Teechen ist immens wichtig. Mit Kaffee kenne ich mich nicht aus, schmeckt mir immer alles ähnlich.
Heute genossen wir im Teehaus um die Ecke eine kleine Zeremonie, ganz zwanglos. Und so geht´s:
man kauere auf der Tatamimatte am niedrigen Tisch.
Mit der richtigen Einstellung im Zen kann der Schmerz im rechten Knie ignoriert werden, denn Schmerz ist eine Entscheidung.
Bewunderung des Porzellans. Man rieche am Tee.
"May I have the Ding Dong Oolong, please."
"The what?"
"The Ding Dong Oolong."
"Do you mean the Dong Ding?"
"Ähhh"
Man gieße heißes Wasser aus der Kanne in das Deckeltäßchen.

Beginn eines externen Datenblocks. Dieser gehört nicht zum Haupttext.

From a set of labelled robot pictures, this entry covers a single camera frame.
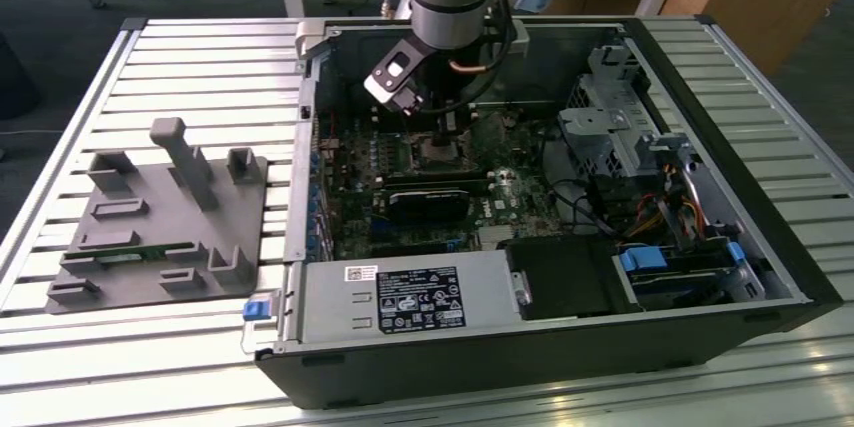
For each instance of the silver square CPU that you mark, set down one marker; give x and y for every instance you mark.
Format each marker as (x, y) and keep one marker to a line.
(449, 154)

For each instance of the black RAM slot bank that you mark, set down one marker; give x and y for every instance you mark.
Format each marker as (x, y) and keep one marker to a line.
(394, 122)

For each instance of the black CPU socket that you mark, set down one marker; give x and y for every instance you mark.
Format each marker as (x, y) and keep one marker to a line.
(417, 157)

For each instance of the black RAM slot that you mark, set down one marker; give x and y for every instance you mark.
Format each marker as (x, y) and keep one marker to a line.
(434, 178)
(434, 187)

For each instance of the green motherboard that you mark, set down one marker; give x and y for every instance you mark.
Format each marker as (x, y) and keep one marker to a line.
(528, 187)

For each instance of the black graphics card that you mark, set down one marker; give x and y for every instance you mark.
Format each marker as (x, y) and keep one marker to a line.
(428, 204)

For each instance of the silver metal drive cage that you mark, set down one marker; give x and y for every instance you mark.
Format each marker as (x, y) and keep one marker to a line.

Deckel zu, warten.
Man gieße heißes Wasser aus dem Deckeltäßchen in das Schnabeltäßchen und aus dem Schnabeltäßchen in den Garten.
Man befördere den Tee mithilfe des Spatels in das Deckeltäßchen.
Aufgießen.
Deckel drauf, warten.
Man gieße den Tee vom Deckeltäßchen ins Schnabeltäßchen und vom Schnabeltäßchen ins Minitäßchen.
Schon fertig.
Kein Wunder, daß die Engländer den Teebeutel erfunden haben.
Man bemühe sich um geistreiche Konversation.
Viel Glück.
@Bettina und Ralf: Bitte schön üben!!!